While Gabrielle’s life had been one of almost perpetual motion for decades, her Swiss exile launched her on an empty nomadic period. For several years before the war, she had spent her days in the rue Cambon and her nights across the road in the Ritz. Forever on the move, she also regularly left Paris for a few days, staying in the house of a friend, at resort hotels, or at La Pausa in the south of France. However, in leaving Paris for Switzerland, Gabrielle had lost something more important to her than any dwelling place—she had lost her business, her all-important work. At the rue Cambon it had always been possible to distract oneself from too much thought. Either a collection was in progress or it was the aftermath of the one just gone. There were the new season’s textiles, braids, buttons, shoes, hats, jewelery and other accessories to be discussed with the appropriate craftsmen and women; the hours with the models on which all ideas must be tried out; the friends, sycophants, and employees proffering queries and comments. Endless activity.

Gabrielle’s lack of occupation during the war had been frustrating enough, but in Switzerland, she didn’t even have the consolation of rue Cambon nearby. Aside from a handful of friendships, for more than twenty-five years, her work had represented the one permanent fixture in her life. Her lovers, her friends, her family, where she lived—these were forever changing. Gabrielle was almost a caricature of the Heraclitean notion that the essence of life is flux, and to resist this change is to resist the heart of our existence.

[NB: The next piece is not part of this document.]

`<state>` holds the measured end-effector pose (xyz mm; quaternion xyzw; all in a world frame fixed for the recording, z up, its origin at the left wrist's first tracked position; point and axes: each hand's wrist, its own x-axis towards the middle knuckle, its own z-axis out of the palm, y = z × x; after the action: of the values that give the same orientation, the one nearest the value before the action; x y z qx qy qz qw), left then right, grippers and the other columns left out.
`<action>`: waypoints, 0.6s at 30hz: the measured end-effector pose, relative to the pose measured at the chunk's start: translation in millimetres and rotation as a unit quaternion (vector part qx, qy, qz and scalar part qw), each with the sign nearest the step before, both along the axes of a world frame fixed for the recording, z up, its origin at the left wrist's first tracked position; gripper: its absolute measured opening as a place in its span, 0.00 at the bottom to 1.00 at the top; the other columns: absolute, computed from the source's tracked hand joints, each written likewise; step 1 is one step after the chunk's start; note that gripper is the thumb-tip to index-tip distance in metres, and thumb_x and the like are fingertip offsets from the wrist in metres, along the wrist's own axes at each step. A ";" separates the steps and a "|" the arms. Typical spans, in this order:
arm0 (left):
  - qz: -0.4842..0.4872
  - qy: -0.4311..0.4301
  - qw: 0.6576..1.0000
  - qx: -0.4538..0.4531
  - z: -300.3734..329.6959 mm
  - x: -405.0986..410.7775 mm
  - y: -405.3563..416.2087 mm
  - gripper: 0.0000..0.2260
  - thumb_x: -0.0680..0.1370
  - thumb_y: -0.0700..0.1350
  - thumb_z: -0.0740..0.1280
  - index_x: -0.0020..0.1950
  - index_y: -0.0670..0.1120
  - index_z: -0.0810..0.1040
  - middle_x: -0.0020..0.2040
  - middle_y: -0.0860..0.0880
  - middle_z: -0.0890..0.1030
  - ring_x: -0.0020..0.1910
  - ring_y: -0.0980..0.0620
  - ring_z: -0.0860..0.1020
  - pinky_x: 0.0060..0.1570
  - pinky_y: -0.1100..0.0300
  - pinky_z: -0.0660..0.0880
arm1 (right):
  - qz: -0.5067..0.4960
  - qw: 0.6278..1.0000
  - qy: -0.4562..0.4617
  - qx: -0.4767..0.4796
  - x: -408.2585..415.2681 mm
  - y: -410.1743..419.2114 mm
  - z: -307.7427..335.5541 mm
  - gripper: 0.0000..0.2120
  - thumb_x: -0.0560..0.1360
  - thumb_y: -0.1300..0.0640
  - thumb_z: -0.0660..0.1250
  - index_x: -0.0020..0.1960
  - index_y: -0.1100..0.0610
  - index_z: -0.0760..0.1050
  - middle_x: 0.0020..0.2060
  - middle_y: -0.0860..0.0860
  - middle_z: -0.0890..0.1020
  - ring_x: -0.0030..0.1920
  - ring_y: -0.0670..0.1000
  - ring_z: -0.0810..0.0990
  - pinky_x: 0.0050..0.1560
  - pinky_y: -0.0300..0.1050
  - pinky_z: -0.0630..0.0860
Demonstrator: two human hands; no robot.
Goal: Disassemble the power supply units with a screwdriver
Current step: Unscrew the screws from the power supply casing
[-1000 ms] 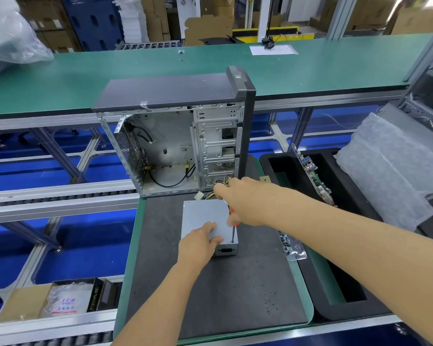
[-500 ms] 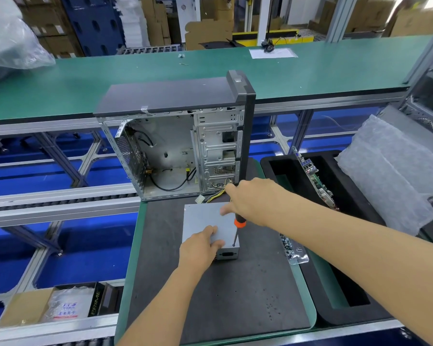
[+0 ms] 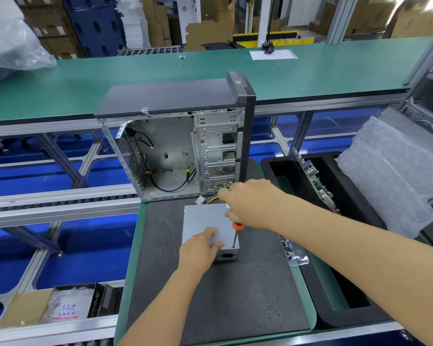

Whatever she might have sometimes said to the contrary, she had chosen change as her life, and would say, “I am scared only of becoming bored.” Constant movement was the one thing that would keep this fear at bay. She also knew that moving on, carrying no baggage from the past, was the climate out of which she was best able to create. Gabrielle came closest to being a revolutionary when understanding that, within her there was a “deep taste for destruction and evolution.” This was what she meant when she said, “Fashion should express the place, the moment . . . fashion has a meaning in time but none in space.”1

Without her business—both the building and the exercise of designing—as the fixed point in her life, Gabrielle’s incessant movement had lost its meaning and acquired an aimlessness that did not suit her. Leaving Lausanne, she wandered from one grand Swiss hotel to another and back again. With her energies previously harnessed creatively, she now had no outlet for her restlessness and “revealed a certain weariness,” a disenchantment with life, as her old friend Paul Morand put it.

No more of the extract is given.